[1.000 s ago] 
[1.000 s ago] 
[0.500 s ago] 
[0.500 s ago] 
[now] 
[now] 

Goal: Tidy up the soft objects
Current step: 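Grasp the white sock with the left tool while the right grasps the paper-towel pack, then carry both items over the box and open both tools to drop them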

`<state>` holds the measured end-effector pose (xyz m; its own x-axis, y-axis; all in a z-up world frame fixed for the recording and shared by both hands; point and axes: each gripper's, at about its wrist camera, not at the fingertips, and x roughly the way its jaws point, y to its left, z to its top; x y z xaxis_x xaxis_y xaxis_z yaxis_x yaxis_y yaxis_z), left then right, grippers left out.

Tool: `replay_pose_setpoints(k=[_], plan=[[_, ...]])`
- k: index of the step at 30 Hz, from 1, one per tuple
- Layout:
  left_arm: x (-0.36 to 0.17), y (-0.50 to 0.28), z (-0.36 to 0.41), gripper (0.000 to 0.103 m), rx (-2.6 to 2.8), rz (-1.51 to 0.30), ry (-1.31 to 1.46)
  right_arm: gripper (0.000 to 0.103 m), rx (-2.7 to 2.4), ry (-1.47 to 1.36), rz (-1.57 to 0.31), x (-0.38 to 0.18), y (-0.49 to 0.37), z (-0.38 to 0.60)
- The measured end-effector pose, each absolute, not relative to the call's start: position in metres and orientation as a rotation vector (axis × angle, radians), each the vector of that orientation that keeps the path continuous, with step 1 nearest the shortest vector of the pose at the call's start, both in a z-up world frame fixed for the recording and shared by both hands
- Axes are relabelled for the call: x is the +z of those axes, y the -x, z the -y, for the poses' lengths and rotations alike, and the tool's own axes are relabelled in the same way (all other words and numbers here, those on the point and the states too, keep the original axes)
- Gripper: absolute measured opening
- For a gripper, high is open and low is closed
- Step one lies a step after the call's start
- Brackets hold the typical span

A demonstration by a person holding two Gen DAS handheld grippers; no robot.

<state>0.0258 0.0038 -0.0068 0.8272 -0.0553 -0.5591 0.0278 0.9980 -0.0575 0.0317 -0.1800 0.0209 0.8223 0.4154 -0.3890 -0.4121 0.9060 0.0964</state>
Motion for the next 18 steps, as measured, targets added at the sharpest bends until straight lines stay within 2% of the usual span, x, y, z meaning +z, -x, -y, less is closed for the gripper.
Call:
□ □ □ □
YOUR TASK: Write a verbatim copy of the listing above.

ANSWER SECTION:
[1.000 s ago] 
[1.000 s ago] 
[0.500 s ago] 
[0.500 s ago] 
[now] 
[now] 

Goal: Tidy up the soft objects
Current step: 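Grasp the white sock with the left tool while the right grasps the paper-towel pack, then carry both items over the box and open both tools to drop them
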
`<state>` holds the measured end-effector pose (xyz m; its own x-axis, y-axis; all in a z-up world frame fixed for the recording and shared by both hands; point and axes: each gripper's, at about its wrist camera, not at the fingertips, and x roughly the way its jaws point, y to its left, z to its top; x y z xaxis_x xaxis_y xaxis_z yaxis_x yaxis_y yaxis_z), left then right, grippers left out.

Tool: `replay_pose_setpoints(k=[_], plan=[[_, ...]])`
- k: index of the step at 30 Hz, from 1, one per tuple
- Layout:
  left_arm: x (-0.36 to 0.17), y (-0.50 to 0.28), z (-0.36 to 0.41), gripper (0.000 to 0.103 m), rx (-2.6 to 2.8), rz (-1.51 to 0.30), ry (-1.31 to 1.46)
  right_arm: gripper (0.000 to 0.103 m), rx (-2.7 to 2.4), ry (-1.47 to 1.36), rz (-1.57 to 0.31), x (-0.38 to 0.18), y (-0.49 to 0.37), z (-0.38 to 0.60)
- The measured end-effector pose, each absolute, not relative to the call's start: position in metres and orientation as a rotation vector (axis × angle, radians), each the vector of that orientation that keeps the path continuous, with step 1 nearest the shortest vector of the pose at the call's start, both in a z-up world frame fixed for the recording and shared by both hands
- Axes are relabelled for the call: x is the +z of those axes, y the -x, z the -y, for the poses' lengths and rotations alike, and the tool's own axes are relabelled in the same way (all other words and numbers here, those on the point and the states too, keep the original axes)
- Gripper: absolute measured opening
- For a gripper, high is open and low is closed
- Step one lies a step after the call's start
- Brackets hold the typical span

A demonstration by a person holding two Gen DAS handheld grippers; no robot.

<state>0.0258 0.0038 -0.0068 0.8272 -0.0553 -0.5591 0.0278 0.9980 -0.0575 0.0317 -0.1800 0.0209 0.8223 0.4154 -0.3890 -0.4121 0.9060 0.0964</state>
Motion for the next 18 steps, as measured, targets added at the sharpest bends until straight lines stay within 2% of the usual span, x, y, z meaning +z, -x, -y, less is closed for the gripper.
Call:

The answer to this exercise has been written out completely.